Using the exact wording, repeat every line of the material.

___

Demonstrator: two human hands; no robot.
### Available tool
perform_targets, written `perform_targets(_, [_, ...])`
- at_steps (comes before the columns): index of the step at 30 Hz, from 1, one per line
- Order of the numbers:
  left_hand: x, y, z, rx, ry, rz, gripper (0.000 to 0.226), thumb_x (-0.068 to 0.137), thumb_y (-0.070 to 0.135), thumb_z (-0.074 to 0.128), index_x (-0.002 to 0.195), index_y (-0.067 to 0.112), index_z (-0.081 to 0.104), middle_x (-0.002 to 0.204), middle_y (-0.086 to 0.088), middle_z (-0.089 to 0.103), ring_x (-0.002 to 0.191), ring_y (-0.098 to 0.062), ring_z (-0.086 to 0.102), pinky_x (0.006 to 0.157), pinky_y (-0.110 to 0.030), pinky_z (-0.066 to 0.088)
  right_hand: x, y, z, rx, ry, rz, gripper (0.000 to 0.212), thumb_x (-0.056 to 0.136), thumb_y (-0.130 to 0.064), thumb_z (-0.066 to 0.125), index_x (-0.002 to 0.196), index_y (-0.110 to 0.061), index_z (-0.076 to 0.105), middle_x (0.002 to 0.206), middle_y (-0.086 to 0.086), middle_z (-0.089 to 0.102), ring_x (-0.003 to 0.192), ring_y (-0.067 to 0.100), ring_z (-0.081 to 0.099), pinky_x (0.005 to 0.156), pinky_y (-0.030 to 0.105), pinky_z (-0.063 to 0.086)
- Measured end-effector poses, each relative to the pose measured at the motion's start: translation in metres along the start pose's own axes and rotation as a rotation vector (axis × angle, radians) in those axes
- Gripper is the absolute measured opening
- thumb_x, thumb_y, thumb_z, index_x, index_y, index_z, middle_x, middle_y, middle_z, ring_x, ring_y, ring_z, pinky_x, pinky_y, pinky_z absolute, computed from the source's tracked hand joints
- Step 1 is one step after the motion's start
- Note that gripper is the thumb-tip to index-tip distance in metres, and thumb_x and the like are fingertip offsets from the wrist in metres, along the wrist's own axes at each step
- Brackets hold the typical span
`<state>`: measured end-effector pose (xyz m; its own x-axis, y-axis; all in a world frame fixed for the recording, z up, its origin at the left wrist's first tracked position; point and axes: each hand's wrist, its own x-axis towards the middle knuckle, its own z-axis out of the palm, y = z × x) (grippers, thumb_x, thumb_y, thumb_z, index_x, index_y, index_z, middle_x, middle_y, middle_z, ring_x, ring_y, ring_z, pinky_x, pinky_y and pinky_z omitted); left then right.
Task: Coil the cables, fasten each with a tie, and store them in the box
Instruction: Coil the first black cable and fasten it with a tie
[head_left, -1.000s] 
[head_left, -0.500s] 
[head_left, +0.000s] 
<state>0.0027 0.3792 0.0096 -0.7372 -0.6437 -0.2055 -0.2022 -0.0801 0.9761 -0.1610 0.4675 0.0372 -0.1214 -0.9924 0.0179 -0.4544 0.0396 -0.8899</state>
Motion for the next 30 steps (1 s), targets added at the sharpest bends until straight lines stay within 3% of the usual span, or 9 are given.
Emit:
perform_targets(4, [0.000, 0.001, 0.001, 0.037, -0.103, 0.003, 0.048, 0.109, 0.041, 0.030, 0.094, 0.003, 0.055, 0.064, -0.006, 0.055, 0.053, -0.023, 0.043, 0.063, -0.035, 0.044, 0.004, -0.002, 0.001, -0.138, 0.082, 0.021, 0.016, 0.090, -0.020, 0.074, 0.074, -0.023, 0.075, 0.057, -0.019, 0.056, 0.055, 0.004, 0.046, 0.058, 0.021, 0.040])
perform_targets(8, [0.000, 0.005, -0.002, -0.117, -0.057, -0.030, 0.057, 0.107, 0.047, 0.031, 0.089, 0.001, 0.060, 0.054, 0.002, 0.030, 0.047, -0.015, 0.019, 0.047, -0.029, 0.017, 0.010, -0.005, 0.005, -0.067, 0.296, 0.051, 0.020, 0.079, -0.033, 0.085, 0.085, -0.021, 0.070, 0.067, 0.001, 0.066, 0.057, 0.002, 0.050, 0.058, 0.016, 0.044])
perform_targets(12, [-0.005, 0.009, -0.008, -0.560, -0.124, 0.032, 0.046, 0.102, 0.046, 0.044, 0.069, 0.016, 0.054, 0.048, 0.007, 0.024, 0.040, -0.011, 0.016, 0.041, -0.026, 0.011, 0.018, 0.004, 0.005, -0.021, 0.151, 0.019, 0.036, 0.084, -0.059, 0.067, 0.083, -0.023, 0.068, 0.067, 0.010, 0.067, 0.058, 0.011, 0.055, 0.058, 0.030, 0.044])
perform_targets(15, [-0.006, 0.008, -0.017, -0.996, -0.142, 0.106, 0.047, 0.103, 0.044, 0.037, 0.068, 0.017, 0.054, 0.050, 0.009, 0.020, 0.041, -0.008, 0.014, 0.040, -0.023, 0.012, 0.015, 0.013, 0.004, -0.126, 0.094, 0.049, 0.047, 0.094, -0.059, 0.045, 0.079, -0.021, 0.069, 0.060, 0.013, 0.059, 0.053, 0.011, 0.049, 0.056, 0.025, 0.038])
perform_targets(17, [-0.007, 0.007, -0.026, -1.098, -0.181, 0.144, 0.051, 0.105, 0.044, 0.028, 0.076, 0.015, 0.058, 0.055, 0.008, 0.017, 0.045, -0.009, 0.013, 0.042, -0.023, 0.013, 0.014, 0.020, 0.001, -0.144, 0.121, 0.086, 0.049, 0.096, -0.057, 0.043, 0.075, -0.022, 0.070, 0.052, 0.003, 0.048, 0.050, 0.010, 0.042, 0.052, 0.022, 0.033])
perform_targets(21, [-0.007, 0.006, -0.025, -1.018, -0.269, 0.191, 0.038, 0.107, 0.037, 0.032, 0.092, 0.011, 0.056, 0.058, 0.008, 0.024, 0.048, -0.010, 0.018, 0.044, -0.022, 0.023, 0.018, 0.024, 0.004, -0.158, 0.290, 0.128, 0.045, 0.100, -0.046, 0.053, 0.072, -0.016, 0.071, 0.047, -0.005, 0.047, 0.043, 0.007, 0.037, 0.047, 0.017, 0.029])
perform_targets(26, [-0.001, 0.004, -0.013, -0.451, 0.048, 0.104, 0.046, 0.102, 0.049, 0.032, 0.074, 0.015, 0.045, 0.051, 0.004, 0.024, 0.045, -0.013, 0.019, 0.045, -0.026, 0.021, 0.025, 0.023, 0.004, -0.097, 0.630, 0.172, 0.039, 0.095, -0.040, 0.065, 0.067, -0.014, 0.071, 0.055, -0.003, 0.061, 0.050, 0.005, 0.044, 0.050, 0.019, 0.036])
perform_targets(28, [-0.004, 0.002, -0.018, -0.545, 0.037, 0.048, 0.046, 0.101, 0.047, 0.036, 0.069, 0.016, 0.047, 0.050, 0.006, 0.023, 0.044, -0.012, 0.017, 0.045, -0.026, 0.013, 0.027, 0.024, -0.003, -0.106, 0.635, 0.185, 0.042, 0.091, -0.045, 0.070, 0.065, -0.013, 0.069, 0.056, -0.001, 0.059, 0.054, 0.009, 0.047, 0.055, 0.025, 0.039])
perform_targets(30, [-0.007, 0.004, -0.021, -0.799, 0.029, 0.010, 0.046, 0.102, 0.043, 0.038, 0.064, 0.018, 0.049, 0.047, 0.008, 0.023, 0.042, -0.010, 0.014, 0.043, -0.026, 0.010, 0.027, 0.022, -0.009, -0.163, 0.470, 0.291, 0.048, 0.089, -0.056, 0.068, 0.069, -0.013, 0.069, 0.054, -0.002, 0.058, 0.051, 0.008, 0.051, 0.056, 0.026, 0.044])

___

Exercise solution:
Demonstrator: two human hands; no robot.
### Available tool
perform_targets, written `perform_targets(_, [_, ...])`
- at_steps (comes before the columns): index of the step at 30 Hz, from 1, one per line
- Order of the numbers:
  left_hand: x, y, z, rx, ry, rz, gripper (0.000 to 0.226), thumb_x (-0.068 to 0.137), thumb_y (-0.070 to 0.135), thumb_z (-0.074 to 0.128), index_x (-0.002 to 0.195), index_y (-0.067 to 0.112), index_z (-0.081 to 0.104), middle_x (-0.002 to 0.204), middle_y (-0.086 to 0.088), middle_z (-0.089 to 0.103), ring_x (-0.002 to 0.191), ring_y (-0.098 to 0.062), ring_z (-0.086 to 0.102), pinky_x (0.006 to 0.157), pinky_y (-0.110 to 0.030), pinky_z (-0.066 to 0.088)
  right_hand: x, y, z, rx, ry, rz, gripper (0.000 to 0.212), thumb_x (-0.056 to 0.136), thumb_y (-0.130 to 0.064), thumb_z (-0.066 to 0.125), index_x (-0.002 to 0.196), index_y (-0.110 to 0.061), index_z (-0.076 to 0.105), middle_x (0.002 to 0.206), middle_y (-0.086 to 0.086), middle_z (-0.089 to 0.102), ring_x (-0.003 to 0.192), ring_y (-0.067 to 0.100), ring_z (-0.081 to 0.099), pinky_x (0.005 to 0.156), pinky_y (-0.030 to 0.105), pinky_z (-0.063 to 0.086)
- Measured end-effector poses, each relative to the pose measured at the motion's start: translation in metres along the start pose's own axes and rotation as a rotation vector (axis × angle, radians) in those axes
- Gripper is the absolute measured opening
- thumb_x, thumb_y, thumb_z, index_x, index_y, index_z, middle_x, middle_y, middle_z, ring_x, ring_y, ring_z, pinky_x, pinky_y, pinky_z absolute, computed from the source's tracked hand joints
- Step 1 is one step after the motion's start
- Note that gripper is the thumb-tip to index-tip distance in metres, and thumb_x and the like are fingertip offsets from the wrist in metres, along the wrist's own axes at each step
- Brackets hold the typical span
`<state>`: measured end-effector pose (xyz m; its own x-axis, y-axis; all in a world frame fixed for the recording, z up, its origin at the left wrist's first tracked position; point and axes: each hand's wrist, its own x-axis towards the middle knuckle, its own z-axis out of the palm, y = z × x) (grippers, thumb_x, thumb_y, thumb_z, index_x, index_y, index_z, middle_x, middle_y, middle_z, ring_x, ring_y, ring_z, pinky_x, pinky_y and pinky_z omitted); left then right.
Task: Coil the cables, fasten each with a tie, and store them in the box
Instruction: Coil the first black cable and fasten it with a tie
[head_left, -1.000s] 
[head_left, -0.500s] 
[head_left, +0.000s] 
<state>0.0027 0.3792 0.0096 -0.7372 -0.6437 -0.2055 -0.2022 -0.0801 0.9761 -0.1610 0.4675 0.0372 -0.1214 -0.9924 0.0179 -0.4544 0.0396 -0.8899</state>
Motion for the next 30 steps (1 s), targets added at the sharpest bends until straight lines stay within 3% of the usual span, or 9 are given.
Emit:
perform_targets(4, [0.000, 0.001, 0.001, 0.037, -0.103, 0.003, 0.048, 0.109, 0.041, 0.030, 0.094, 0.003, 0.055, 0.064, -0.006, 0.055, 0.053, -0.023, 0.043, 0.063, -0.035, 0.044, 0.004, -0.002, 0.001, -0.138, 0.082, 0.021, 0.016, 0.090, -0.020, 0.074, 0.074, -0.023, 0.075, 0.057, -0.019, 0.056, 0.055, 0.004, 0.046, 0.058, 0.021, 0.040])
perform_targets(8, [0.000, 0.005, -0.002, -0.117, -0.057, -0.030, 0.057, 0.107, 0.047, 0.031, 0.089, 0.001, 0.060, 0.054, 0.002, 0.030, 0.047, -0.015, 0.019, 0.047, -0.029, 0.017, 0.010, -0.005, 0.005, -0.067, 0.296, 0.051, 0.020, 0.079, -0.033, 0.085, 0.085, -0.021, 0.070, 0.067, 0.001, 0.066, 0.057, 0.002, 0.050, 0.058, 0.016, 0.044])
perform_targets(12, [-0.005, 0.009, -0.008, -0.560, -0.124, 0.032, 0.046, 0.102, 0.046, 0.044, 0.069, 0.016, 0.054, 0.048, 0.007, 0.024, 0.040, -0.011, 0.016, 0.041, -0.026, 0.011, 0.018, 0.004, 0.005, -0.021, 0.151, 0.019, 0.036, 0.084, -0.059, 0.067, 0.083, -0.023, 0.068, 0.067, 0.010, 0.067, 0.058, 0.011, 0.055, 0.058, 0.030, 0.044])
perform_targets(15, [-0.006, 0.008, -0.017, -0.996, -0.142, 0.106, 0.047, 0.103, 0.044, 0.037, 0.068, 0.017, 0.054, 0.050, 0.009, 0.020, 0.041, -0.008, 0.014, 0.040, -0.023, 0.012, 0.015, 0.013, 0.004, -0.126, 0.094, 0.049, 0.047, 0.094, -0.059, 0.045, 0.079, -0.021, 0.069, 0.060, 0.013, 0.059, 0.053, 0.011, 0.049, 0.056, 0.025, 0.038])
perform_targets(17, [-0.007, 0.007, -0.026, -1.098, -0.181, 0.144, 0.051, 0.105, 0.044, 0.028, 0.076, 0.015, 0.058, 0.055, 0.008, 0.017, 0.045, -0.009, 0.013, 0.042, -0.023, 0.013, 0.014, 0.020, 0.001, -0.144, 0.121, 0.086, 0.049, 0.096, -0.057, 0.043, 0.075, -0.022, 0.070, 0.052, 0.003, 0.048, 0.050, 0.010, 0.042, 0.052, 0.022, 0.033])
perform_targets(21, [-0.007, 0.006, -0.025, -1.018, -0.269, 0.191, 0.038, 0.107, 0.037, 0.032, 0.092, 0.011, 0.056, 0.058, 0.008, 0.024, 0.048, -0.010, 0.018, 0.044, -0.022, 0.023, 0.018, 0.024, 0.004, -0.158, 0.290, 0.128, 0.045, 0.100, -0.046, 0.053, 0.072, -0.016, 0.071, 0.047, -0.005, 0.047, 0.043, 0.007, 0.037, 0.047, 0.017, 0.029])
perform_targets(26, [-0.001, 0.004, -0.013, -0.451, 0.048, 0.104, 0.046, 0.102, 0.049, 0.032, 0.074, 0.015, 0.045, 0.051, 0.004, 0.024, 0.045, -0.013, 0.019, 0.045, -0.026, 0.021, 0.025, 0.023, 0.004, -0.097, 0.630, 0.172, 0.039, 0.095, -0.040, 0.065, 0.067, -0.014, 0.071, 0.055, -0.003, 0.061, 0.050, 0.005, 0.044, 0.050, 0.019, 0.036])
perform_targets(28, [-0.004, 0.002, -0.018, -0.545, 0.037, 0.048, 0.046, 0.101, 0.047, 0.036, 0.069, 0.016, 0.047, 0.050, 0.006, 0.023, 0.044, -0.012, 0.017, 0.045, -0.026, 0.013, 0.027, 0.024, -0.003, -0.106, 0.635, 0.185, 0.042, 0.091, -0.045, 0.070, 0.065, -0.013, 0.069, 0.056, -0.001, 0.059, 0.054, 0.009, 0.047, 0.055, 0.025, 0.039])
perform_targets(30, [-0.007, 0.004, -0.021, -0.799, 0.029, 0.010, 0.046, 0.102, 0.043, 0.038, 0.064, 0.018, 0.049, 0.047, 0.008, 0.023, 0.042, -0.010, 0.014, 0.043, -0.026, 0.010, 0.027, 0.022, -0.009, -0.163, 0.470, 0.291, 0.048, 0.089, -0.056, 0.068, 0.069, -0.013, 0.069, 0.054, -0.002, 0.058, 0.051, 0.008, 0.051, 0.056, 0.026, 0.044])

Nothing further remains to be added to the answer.